• [TASK GOAL] Transcribe the data underneath exactly. No images belong in your version.

• [THE DATA]
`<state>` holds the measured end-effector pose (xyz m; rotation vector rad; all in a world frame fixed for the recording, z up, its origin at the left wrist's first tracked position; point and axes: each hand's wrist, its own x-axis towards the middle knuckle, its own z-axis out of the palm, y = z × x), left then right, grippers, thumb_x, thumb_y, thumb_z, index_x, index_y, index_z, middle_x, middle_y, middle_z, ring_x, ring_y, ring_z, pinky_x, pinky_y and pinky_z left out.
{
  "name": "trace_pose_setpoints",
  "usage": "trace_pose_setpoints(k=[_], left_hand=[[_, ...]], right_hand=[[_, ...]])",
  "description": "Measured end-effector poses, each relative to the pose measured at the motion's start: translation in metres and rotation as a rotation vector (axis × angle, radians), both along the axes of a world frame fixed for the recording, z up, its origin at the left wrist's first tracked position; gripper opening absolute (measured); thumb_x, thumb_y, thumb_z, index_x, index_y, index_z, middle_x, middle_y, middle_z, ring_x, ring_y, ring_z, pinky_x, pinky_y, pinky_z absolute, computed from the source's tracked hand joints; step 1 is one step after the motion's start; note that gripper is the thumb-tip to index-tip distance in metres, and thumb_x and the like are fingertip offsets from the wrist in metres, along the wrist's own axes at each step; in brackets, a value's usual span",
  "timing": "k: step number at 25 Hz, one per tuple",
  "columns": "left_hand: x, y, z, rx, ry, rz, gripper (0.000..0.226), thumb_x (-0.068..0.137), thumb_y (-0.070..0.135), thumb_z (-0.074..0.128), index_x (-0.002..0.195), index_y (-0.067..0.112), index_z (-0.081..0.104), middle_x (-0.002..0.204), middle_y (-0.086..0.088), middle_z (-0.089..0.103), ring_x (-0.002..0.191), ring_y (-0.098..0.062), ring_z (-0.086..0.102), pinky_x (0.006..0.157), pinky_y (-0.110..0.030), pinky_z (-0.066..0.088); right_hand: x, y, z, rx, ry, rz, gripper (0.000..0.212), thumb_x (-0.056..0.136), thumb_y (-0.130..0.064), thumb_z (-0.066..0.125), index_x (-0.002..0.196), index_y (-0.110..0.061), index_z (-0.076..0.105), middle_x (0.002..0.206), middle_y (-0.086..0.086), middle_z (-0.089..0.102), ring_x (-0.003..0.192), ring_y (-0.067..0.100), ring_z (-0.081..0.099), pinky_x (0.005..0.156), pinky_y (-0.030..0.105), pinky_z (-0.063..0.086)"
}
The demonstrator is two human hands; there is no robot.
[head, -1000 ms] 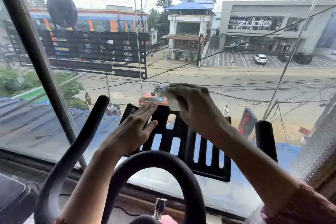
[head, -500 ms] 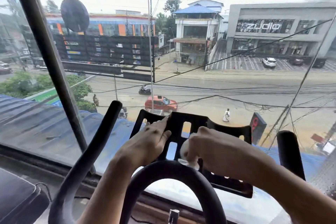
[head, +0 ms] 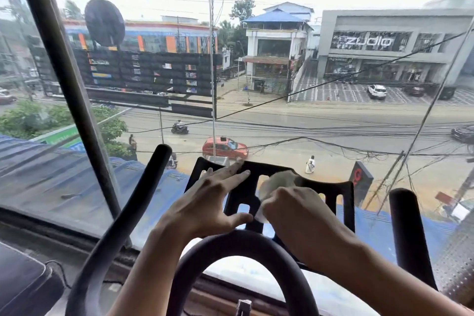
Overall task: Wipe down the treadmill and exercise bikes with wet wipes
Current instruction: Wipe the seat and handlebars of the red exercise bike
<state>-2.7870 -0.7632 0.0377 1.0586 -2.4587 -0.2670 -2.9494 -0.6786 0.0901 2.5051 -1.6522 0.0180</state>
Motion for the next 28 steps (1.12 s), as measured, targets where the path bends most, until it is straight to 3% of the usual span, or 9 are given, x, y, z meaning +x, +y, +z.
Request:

• [ANSWER TO THE PROBLEM]
`<state>` holds the measured end-effector pose (xyz m; rotation vector rad; all in a world frame fixed for the recording, z up, its origin at the left wrist's first tracked position; point and axes: each hand's wrist, its own x-axis towards the middle knuckle, its own z-axis out of the palm, y = z × x), left then right, grippers, thumb_x, thumb_y, thumb_z, index_x, index_y, index_z, middle_x, middle_y, middle_z, ring_x, ring_y, ring_z, pinky_x, pinky_y and pinky_z left out.
{
  "name": "trace_pose_setpoints",
  "usage": "trace_pose_setpoints(k=[_], left_hand=[[_, ...]], right_hand=[[_, ...]])",
  "description": "Measured end-effector poses, each relative to the pose measured at the motion's start: translation in metres and rotation as a rotation vector (axis × angle, radians), both along the axes of a world frame fixed for the recording, z up, its origin at the left wrist's first tracked position; gripper opening absolute (measured); thumb_x, thumb_y, thumb_z, index_x, index_y, index_z, middle_x, middle_y, middle_z, ring_x, ring_y, ring_z, pinky_x, pinky_y, pinky_z absolute, computed from the source's tracked hand joints; step 1 is one step after the motion's start; note that gripper is the thumb-tip to index-tip distance in metres, and thumb_x and the like are fingertip offsets from the wrist in metres, along the wrist's own axes at each step; in brackets, a value's usual span",
  "timing": "k: step number at 25 Hz, one per tuple",
  "columns": "left_hand: x, y, z, rx, ry, rz, gripper (0.000..0.226), thumb_x (-0.068..0.137), thumb_y (-0.070..0.135), thumb_z (-0.074..0.128), index_x (-0.002..0.195), index_y (-0.067..0.112), index_z (-0.081..0.104), middle_x (-0.002..0.204), middle_y (-0.086..0.088), middle_z (-0.089..0.103), ring_x (-0.002..0.191), ring_y (-0.098..0.062), ring_z (-0.086..0.102), pinky_x (0.006..0.157), pinky_y (-0.110..0.030), pinky_z (-0.066..0.088); right_hand: x, y, z, rx, ry, rz, gripper (0.000..0.212), thumb_x (-0.056..0.136), thumb_y (-0.130..0.064), thumb_z (-0.066..0.125), index_x (-0.002..0.196), index_y (-0.110..0.061), index_z (-0.076..0.105), middle_x (0.002..0.206), middle_y (-0.086..0.086), middle_z (-0.089..0.102), ring_x (-0.003..0.192), ring_y (-0.067..0.100), ring_z (-0.081..0.099), pinky_x (0.005..0.156), pinky_y (-0.030..0.105), pinky_z (-0.063..0.086)"
}
The demonstrator is two human hands; there is no robot.
[head, -1000 ms] 
[head, -500 ms] 
[head, +0 ms] 
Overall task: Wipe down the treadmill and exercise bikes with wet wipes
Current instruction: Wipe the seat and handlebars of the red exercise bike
<state>-2.7870 -0.7632 0.0377 1.0586 -2.4587 -0.2670 -2.9494 -0.6786 0.0901 2.5051 -1.6522 0.0180</state>
Motion for the next 28 steps (1.12 s), as measured, targets where the path bends most, until it is straight to 3% of the usual span, or 9 are given, x, y, z meaning +x, +y, +z.
Request:

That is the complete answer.